The number needed is how many lines of the data hold the string "plastic". Give that number and nothing more.

------ Source data ------

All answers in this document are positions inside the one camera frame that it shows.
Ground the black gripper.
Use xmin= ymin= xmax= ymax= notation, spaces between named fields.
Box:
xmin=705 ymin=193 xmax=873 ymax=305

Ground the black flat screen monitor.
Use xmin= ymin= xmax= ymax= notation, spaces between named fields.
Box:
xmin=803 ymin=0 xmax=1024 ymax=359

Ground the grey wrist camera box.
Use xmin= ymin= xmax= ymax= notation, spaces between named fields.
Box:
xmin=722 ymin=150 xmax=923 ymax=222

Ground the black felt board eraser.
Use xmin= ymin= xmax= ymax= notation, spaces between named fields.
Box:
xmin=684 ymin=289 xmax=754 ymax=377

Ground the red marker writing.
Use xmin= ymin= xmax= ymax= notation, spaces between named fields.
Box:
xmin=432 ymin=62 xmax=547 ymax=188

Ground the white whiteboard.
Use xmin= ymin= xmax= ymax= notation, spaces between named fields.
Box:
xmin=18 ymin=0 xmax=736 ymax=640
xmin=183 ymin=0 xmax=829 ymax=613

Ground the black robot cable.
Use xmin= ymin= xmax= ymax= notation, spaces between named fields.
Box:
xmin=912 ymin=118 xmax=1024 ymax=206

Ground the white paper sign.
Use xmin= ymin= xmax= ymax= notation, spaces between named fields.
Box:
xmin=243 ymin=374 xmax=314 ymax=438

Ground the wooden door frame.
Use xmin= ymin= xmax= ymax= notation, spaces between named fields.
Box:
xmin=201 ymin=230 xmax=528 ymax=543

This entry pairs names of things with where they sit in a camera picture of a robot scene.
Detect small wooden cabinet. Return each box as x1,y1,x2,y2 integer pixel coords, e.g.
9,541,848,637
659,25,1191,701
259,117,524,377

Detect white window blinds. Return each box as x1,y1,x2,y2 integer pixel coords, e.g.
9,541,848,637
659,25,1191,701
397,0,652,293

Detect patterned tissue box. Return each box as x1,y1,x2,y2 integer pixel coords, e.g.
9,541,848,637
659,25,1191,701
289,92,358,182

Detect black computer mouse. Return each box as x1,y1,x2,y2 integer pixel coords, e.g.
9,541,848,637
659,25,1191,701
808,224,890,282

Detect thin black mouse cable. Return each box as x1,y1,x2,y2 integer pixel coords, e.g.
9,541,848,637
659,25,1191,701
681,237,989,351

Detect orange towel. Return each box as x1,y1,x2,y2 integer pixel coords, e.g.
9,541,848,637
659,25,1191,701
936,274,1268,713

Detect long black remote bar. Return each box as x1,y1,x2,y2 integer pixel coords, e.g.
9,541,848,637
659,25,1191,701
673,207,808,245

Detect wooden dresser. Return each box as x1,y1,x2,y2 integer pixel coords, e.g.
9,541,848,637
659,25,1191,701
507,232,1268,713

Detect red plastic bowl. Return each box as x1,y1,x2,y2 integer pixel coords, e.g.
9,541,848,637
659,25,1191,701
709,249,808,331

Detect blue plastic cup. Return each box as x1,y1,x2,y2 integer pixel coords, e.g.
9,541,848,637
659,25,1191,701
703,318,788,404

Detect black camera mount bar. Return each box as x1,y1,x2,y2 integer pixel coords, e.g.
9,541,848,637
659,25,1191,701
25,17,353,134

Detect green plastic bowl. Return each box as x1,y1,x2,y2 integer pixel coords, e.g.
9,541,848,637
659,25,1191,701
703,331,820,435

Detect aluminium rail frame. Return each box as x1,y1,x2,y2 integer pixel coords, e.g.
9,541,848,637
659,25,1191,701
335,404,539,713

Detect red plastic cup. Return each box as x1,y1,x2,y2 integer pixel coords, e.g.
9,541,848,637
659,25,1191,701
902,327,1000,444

------

Response below: 4